Package 'ojsr'

Title: Crawler and Data Scraper for Open Journal System ('OJS')
Description: Crawler for 'OJS' pages and scraper for meta-data from articles. You can crawl 'OJS' archives, issues, articles, galleys, and search results. You can scrape articles metadata from their head tag in html, or from Open Archives Initiative ('OAI') records. Most of these functions rely on 'OJS' routing conventions (<https://docs.pkp.sfu.ca/dev/documentation/en/architecture-routes>).
Authors: Gaston Becerra [aut, cre]
Maintainer: Gaston Becerra <[email protected]>
License: GPL-3
Version: 0.1.5
Built: 2025-03-13 05:17:56 UTC
Source: https://github.com/gastonbecerra/ojsr

Help Index


Scraping articles URLs from the ToC of OJS issues

Description

Takes a vector of OJS (issue) URLs and scrapes the links to articles from the issues table of content

Usage

get_articles_from_issue(input_url, verbose = FALSE)

Arguments

input_url

Character vector.

verbose

Logical.

Value

A long-format dataframe with the url you provided (input_url) and the articles url scrapped (output_url)

Examples

issue <- 'https://revistas.ucn.cl/index.php/saludysociedad/issue/view/65'
articles <- ojsr::get_articles_from_issue(input_url = issue)

Scraping galleys URLs from OJS articles

Description

Takes a vector of OJS URLs and scrapes all the galleys URLs from the article view

Usage

get_galleys_from_article(input_url, verbose = FALSE)

Arguments

input_url

Character vector.

verbose

Logical.

Value

A long-format dataframe with the url you provided (input_url), the articles url scrapped (output_url), the format of the galley (format), and the url that forces download of the galley (download_url)

Examples

article <- 'https://revistapsicologia.uchile.cl/index.php/RDP/article/view/55657'
galleys <- ojsr::get_galleys_from_article(input_url = article)

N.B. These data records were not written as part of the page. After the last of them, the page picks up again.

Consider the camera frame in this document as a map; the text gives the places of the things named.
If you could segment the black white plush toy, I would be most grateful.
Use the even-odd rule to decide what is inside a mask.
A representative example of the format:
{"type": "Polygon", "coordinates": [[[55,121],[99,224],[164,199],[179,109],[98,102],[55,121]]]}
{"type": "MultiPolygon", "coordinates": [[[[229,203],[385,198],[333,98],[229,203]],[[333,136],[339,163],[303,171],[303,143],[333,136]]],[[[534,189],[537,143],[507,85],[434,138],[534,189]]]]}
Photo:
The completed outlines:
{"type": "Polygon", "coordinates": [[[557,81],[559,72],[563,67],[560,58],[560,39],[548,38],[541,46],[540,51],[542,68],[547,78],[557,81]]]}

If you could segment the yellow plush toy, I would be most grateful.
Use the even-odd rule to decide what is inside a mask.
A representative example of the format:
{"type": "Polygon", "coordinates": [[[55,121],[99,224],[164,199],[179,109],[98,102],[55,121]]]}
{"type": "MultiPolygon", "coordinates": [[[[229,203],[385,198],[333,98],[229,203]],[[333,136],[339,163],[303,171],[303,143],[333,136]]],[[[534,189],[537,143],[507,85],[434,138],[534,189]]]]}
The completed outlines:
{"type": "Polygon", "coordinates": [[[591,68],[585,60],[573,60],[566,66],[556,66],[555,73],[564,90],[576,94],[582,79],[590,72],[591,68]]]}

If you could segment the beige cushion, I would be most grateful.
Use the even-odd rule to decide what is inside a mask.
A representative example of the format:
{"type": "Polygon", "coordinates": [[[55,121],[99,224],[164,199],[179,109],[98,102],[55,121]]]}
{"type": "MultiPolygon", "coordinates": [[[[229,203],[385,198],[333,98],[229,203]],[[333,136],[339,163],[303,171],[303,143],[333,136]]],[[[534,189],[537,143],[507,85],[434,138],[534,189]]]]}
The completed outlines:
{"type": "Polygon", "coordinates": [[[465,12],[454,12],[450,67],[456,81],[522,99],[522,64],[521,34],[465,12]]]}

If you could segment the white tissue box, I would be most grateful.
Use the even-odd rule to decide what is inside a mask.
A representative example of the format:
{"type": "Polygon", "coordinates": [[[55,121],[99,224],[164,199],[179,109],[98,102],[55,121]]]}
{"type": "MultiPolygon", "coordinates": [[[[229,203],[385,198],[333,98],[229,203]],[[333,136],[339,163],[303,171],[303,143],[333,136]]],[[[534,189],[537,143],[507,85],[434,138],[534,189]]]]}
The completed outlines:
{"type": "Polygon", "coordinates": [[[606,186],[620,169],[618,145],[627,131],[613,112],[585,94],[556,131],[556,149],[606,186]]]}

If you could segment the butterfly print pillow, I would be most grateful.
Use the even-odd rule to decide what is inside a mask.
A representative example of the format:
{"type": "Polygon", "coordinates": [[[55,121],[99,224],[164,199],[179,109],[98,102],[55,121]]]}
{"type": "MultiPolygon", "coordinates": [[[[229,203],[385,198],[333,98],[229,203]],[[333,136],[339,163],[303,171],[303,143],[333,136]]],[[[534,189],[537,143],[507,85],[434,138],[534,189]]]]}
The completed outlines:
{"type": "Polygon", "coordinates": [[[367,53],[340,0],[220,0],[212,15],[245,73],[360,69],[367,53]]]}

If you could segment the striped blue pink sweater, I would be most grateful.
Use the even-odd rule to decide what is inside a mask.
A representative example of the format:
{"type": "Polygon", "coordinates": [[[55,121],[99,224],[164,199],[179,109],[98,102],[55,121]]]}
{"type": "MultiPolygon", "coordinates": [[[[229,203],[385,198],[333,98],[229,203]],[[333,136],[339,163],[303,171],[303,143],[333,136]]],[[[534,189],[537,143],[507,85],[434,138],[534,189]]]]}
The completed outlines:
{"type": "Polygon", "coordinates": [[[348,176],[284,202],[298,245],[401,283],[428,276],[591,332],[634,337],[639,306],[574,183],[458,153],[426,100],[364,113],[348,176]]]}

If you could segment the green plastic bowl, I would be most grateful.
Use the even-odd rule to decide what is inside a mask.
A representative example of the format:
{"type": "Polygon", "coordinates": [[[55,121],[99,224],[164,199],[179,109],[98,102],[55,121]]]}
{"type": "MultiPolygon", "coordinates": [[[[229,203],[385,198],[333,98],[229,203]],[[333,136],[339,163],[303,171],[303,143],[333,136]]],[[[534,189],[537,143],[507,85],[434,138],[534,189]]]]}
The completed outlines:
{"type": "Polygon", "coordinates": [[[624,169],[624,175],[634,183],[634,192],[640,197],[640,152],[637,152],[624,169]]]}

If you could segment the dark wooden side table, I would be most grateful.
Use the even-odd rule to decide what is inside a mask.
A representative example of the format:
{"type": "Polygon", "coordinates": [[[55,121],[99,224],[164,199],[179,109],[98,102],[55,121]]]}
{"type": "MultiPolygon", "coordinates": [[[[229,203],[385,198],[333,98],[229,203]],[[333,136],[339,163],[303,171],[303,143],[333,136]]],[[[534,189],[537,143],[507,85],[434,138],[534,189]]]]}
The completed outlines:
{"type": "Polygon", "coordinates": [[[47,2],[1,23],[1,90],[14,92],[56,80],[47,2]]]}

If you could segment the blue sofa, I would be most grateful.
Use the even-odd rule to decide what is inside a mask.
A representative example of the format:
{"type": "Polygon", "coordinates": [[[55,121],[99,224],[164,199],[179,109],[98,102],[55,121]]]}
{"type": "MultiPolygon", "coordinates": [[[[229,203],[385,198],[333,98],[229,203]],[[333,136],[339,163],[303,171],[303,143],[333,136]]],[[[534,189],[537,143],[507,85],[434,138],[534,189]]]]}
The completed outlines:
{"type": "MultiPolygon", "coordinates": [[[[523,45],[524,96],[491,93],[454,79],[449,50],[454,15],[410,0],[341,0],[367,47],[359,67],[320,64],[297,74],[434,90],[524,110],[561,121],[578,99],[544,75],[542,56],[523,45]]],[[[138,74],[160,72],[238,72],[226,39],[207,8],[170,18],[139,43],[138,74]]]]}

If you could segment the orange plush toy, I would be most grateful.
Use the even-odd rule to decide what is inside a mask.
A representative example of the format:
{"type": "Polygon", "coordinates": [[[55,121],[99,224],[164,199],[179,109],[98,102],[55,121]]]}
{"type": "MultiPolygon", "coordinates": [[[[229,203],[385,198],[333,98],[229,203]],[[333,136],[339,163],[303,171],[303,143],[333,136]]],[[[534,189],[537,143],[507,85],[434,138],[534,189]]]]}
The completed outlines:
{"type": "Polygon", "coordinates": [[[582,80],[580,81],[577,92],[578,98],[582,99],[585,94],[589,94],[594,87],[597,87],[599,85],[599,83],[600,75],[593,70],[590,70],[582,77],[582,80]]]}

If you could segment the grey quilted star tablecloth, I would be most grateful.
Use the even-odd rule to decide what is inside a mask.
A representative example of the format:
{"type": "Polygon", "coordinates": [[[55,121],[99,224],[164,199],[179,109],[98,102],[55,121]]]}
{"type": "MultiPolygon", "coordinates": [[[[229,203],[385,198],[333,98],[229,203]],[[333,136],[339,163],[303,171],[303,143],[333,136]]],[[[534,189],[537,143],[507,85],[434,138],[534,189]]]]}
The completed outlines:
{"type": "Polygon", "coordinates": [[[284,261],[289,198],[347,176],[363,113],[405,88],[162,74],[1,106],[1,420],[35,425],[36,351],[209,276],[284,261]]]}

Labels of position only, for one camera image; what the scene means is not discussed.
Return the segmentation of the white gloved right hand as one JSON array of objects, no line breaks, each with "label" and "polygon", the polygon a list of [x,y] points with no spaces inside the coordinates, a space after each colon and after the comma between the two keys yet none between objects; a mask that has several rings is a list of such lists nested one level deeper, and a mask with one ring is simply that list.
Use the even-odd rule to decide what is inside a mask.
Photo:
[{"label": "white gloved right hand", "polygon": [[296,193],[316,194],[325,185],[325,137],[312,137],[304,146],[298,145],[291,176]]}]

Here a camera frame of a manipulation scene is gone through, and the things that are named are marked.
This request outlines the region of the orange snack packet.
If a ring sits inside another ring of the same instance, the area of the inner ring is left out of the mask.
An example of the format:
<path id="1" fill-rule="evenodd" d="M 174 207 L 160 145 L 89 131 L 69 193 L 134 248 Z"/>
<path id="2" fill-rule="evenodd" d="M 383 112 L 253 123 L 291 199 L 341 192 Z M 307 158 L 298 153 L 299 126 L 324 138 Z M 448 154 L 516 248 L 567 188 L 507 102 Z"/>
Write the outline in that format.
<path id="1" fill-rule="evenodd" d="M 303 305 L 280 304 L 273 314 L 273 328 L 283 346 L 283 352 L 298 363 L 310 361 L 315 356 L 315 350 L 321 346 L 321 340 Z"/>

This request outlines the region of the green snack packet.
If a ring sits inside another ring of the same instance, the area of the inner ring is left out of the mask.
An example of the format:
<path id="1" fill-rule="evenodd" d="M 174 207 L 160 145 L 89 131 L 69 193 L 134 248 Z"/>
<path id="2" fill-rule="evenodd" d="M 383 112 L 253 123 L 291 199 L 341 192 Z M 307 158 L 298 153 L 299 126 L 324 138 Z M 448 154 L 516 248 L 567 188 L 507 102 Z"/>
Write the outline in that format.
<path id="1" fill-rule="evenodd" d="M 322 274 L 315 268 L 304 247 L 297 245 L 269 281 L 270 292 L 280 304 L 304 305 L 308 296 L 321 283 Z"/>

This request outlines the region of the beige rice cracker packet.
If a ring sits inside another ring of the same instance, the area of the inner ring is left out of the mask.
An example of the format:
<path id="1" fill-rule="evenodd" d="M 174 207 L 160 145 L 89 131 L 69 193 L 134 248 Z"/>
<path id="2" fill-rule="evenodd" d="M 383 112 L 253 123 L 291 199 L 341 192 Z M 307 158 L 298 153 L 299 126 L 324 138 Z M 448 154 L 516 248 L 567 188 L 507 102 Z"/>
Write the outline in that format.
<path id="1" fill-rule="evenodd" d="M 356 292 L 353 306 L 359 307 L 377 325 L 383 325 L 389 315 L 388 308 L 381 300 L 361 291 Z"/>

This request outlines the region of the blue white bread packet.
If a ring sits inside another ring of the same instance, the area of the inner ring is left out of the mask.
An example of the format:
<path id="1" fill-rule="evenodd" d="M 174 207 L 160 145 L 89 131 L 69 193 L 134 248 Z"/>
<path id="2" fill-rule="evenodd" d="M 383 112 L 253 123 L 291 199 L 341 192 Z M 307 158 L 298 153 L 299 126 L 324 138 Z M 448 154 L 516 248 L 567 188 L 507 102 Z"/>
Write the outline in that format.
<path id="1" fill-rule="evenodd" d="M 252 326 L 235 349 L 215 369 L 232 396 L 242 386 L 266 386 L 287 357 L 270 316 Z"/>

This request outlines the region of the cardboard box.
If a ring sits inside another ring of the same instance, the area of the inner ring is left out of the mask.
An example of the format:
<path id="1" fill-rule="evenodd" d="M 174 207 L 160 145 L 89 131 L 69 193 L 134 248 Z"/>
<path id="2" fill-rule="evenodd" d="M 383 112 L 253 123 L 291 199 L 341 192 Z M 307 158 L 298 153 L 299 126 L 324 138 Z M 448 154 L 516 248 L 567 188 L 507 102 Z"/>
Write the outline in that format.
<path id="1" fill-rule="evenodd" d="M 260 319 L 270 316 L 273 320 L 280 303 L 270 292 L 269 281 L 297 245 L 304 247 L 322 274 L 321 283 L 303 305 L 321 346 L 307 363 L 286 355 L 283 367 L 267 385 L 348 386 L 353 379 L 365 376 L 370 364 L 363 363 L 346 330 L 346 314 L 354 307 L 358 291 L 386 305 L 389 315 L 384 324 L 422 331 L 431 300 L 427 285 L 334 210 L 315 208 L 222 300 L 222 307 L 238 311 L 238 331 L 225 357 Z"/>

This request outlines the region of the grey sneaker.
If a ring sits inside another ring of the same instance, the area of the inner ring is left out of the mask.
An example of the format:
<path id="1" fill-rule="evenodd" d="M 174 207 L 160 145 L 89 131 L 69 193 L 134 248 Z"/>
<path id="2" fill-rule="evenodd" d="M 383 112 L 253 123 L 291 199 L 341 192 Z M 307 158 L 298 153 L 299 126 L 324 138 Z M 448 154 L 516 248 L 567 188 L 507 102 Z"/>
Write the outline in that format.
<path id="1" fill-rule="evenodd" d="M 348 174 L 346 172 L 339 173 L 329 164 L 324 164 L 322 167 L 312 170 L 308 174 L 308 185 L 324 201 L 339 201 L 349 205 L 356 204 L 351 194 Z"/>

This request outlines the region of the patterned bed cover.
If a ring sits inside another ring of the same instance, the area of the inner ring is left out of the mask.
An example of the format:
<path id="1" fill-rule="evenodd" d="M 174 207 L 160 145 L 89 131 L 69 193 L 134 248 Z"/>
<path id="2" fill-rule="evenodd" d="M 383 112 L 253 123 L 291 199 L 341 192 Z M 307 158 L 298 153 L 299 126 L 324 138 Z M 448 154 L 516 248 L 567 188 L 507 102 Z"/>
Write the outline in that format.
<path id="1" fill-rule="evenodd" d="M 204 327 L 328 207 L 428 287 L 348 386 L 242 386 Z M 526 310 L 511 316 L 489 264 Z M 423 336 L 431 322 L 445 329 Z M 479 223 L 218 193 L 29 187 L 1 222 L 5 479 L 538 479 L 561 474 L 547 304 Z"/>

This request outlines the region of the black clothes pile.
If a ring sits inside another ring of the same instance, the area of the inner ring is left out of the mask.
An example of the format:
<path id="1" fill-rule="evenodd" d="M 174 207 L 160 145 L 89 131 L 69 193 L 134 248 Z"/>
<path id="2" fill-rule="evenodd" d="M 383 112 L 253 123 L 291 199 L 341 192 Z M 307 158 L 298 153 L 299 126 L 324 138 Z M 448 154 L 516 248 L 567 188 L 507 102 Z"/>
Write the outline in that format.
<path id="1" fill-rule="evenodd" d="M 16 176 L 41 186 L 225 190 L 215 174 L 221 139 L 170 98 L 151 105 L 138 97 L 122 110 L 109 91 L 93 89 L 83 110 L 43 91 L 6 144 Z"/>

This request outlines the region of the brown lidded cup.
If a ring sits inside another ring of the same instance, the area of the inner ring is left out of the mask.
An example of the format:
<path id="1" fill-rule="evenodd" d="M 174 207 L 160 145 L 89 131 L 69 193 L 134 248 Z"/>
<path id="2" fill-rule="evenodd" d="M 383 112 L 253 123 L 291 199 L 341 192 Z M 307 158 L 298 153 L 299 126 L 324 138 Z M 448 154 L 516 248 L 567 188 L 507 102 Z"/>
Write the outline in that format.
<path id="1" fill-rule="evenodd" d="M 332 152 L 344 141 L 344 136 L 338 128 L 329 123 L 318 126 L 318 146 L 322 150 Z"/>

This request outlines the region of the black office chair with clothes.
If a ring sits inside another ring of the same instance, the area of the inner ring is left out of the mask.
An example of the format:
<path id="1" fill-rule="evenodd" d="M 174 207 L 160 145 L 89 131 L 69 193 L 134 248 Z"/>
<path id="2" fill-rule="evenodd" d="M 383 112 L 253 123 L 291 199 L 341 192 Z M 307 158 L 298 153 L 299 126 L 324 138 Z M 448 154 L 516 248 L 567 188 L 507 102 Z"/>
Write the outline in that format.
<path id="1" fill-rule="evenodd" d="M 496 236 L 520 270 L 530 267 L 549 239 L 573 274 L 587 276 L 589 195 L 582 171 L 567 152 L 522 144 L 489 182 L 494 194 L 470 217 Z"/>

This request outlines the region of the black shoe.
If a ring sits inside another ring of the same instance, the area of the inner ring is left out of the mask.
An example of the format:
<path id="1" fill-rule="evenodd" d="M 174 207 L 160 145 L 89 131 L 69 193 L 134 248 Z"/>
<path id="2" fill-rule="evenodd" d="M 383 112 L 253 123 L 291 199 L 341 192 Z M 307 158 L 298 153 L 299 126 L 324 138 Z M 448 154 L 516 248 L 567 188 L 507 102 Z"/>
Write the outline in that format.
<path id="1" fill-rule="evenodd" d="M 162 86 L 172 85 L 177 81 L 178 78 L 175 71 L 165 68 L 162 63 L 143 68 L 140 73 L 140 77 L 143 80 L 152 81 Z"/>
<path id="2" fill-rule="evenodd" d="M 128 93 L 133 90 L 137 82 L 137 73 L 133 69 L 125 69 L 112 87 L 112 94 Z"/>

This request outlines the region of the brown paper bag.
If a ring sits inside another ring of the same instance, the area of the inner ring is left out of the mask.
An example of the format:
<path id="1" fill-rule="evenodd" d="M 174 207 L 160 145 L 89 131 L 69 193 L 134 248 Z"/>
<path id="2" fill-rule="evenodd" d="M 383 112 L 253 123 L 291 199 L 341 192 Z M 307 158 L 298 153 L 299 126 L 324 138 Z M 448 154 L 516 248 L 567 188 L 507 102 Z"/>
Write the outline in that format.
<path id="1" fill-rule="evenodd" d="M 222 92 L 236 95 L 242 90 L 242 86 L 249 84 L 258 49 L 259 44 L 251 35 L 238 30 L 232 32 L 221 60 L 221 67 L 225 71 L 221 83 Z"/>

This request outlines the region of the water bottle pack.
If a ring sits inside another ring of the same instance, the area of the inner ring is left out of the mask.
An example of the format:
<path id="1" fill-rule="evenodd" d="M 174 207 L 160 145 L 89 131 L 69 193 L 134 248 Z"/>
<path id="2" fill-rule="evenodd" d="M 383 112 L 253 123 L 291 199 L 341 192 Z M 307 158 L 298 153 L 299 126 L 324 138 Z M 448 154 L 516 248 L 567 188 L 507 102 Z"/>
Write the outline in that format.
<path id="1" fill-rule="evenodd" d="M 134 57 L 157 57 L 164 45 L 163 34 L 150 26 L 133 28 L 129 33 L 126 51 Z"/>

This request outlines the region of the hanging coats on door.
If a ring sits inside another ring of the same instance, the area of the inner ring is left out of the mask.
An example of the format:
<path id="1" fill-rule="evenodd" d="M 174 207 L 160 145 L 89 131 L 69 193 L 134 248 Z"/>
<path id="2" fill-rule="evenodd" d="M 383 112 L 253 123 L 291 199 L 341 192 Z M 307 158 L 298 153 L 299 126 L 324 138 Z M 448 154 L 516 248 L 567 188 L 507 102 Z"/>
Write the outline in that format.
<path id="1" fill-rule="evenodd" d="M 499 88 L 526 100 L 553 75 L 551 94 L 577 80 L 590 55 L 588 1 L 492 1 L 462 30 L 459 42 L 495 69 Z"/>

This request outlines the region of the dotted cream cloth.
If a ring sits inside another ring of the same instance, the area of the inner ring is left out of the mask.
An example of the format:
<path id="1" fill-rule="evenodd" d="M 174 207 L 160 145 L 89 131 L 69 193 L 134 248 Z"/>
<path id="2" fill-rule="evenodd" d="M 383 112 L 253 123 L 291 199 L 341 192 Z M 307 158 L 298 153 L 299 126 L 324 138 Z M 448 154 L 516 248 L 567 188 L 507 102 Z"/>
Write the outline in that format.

Scraping metadata from the OJS articles HTML

Description

Takes a vector of OJS URLs and scrapes all metadata written in HTML from the article view

Usage

get_html_meta_from_article(input_url, verbose = FALSE)

Arguments

input_url

Character vector.

verbose

Logical.

Value

A long-format dataframe with the url you provided (input_url), the name of the metadata (meta_data_name), the content of the metadata (meta_data_content), the standard in which the content is annotated (meta_data_scheme), and the language in which the metadata was entered (meta_data_xmllang)

Examples

article <- 'https://dspace.palermo.edu/ojs/index.php/psicodebate/article/view/516/311'
metadata <- ojsr::get_html_meta_from_article(article)

Scraping issues’ URLs from the OJS issues archive

Description

Takes a vector of OJS URLs and scrapes the issues URLs from the issue archive.

Usage

get_issues_from_archive(input_url, verbose = FALSE)

Arguments

input_url

Character vector.

verbose

Logical.

Value

A long-format dataframe with the url you provided (input_url) and the url of issues found (output_url)

Examples

journal <- 'https://dspace.palermo.edu/ojs/index.php/psicodebate/issue/archive'
issues <- ojsr::get_issues_from_archive(input_url = journal)

Retrieving OAI records for OJS articles

Description

This functions access OAI records (within OJS) for any article for which you provided an URL.

Usage

get_oai_meta_from_article(input_url, verbose = FALSE)

Arguments

input_url

Character vector.

verbose

Logical.

Details

Several limitations are in place. Please refer to vignette.

Value

A long-format dataframe with the url you provided (input_url), the name of the metadata (meta_data_name), and the content of the metadata (meta_data_content).

Examples

article <- 'https://dspace.palermo.edu/ojs/index.php/psicodebate/article/view/516/311'
metadata_oai <- ojsr::get_oai_meta_from_article(input_url = article)

Parses urls against OJS routing conventions and retrieves the base url

Description

Takes a vector of urls and parses them according to OJS routing conventions, then retrieves OJS base url.

Usage

parse_base_url(input_url)

Arguments

input_url

Character vector.

Value

A vector of the same length of your input.

Examples

mix_links <- c(
  'https://dspace.palermo.edu/ojs/index.php/psicodebate/issue/archive',
  'https://publicaciones.sociales.uba.ar/index.php/psicologiasocial/article/view/2903'
)
base_url <- ojsr::parse_base_url(input_url = mix_links)

Parses urls against OJS routing conventions and retrieves the OAI url

Description

Takes a vector of urls and parses them according to OJS routing conventions, then retrieves OAI entry url.

Usage

parse_oai_url(input_url)

Arguments

input_url

Character vector.

Value

A vector of the same length of your input.

Examples

mix_links <- c(
  'https://dspace.palermo.edu/ojs/index.php/psicodebate/issue/archive',
  'https://publicaciones.sociales.uba.ar/index.php/psicologiasocial/article/view/2903'
)
oai_url <- ojsr::parse_oai_url(input_url = mix_links)